▸ **Requirement**
Using the data that follows, return exactly the lines from the one that contains "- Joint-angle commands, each" through the one that contains "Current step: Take", ends included.

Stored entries

BEGIN

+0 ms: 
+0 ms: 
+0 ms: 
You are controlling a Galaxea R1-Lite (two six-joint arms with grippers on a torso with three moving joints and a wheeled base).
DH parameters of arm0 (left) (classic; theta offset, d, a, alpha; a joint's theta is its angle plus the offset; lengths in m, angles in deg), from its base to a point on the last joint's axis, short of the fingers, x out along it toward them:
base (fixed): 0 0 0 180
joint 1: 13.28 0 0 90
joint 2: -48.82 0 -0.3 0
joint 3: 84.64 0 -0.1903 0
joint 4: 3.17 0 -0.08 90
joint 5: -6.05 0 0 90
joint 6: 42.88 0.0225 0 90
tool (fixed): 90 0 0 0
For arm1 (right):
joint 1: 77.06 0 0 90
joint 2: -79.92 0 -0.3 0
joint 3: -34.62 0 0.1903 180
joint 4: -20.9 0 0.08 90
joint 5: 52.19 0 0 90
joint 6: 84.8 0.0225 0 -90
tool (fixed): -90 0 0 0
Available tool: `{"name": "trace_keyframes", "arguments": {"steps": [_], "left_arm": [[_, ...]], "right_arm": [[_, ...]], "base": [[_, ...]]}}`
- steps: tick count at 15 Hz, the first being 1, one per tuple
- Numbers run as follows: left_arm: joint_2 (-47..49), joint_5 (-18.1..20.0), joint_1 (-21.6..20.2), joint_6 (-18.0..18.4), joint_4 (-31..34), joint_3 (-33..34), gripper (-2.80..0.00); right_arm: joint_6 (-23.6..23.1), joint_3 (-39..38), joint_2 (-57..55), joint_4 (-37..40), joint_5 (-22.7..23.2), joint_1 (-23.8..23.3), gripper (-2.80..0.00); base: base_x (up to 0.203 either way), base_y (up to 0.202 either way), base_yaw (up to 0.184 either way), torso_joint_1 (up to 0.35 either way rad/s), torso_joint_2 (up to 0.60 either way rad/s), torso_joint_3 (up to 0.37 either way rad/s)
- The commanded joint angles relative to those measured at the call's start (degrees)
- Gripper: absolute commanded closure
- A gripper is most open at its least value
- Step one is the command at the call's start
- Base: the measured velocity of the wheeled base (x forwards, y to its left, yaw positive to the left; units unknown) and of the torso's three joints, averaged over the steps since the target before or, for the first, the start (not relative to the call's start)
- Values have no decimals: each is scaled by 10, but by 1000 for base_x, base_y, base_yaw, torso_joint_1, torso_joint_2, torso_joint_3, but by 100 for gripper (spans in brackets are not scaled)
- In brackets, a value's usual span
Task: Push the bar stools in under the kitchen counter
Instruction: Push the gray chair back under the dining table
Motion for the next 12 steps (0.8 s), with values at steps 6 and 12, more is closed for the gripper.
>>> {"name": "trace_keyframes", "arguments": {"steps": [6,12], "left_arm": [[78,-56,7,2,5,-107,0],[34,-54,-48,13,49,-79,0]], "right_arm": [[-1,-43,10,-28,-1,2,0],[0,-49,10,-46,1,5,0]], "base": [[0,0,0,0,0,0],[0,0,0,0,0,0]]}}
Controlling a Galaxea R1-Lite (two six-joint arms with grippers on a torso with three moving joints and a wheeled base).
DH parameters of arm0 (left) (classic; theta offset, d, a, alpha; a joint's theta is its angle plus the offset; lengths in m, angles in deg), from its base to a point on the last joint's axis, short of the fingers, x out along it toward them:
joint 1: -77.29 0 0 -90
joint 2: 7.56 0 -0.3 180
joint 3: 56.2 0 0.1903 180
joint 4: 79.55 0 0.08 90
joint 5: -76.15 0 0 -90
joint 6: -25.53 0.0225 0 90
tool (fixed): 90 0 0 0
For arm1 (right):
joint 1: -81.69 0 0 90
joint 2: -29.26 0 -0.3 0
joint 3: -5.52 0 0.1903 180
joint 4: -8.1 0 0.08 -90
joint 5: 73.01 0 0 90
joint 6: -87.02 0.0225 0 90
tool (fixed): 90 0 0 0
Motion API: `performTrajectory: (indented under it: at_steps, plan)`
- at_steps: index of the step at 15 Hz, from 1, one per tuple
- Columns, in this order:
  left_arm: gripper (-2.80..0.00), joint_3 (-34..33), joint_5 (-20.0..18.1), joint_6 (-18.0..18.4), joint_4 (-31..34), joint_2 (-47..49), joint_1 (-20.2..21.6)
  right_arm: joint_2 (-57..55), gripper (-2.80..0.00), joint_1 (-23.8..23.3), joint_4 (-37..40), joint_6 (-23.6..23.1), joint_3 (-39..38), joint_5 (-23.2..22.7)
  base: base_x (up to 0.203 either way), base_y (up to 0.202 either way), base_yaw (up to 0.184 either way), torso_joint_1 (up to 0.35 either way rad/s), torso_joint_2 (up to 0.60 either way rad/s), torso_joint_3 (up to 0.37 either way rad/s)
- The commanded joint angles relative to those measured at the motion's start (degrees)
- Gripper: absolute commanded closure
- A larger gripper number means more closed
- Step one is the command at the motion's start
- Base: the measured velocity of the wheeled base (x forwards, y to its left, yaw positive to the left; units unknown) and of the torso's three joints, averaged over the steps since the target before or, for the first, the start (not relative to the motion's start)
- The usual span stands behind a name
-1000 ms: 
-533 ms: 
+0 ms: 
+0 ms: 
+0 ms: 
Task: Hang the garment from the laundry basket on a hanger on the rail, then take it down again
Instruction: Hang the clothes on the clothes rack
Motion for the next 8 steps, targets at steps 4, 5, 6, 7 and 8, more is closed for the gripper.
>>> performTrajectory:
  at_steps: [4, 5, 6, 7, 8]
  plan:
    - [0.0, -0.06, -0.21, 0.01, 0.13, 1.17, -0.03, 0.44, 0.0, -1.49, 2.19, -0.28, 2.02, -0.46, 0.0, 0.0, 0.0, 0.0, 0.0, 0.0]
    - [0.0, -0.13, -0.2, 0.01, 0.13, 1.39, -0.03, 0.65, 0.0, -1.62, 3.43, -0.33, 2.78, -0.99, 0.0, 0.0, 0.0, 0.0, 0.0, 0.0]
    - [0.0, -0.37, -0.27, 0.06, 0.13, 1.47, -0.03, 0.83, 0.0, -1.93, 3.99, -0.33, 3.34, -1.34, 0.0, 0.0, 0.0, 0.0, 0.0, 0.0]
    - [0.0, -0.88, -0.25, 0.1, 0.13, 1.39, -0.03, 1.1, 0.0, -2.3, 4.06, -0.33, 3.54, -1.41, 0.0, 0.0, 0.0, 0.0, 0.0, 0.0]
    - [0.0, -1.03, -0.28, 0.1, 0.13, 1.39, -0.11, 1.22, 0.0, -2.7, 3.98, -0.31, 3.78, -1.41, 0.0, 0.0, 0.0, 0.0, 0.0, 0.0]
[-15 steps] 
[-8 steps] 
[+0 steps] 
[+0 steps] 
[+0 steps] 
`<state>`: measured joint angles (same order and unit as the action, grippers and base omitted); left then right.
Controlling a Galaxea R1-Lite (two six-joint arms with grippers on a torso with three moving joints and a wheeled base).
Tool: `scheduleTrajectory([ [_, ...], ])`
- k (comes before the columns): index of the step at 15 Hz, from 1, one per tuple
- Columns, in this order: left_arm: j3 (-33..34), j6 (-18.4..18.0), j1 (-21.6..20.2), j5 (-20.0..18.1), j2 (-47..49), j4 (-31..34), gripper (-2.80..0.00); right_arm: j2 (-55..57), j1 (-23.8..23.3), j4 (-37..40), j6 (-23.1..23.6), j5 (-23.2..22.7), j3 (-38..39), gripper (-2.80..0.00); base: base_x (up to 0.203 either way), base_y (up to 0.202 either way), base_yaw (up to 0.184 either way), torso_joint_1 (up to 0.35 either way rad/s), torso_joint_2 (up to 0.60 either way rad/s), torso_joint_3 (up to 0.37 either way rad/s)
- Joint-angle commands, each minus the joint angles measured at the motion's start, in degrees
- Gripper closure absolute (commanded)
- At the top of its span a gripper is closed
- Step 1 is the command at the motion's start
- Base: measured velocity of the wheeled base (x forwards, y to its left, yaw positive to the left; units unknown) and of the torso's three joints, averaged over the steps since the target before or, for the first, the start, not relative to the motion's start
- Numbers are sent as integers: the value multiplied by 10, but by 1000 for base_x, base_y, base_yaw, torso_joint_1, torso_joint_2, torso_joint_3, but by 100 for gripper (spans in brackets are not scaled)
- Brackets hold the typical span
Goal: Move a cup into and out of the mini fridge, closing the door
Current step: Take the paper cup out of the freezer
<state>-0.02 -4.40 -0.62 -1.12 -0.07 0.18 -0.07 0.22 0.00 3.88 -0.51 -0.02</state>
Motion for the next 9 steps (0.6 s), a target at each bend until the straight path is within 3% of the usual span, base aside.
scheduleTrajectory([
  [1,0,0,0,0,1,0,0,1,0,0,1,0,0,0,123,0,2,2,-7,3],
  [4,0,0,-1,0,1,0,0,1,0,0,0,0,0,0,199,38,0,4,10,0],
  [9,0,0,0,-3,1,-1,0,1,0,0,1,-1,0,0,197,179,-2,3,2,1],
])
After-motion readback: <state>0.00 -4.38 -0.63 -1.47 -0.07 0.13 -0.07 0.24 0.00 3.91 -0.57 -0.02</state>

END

▸ **Task solution**
- Joint-angle commands, each minus the joint angles measured at the motion's start, in degrees
- Gripper closure absolute (commanded)
- At the top of its span a gripper is closed
- Step 1 is the command at the motion's start
- Base: measured velocity of the wheeled base (x forwards, y to its left, yaw positive to the left; units unknown) and of the torso's three joints, averaged over the steps since the target before or, for the first, the start, not relative to the motion's start
- Numbers are sent as integers: the value multiplied by 10, but by 1000 for base_x, base_y, base_yaw, torso_joint_1, torso_joint_2, torso_joint_3, but by 100 for gripper (spans in brackets are not scaled)
- Brackets hold the typical span
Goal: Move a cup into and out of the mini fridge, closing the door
Current step: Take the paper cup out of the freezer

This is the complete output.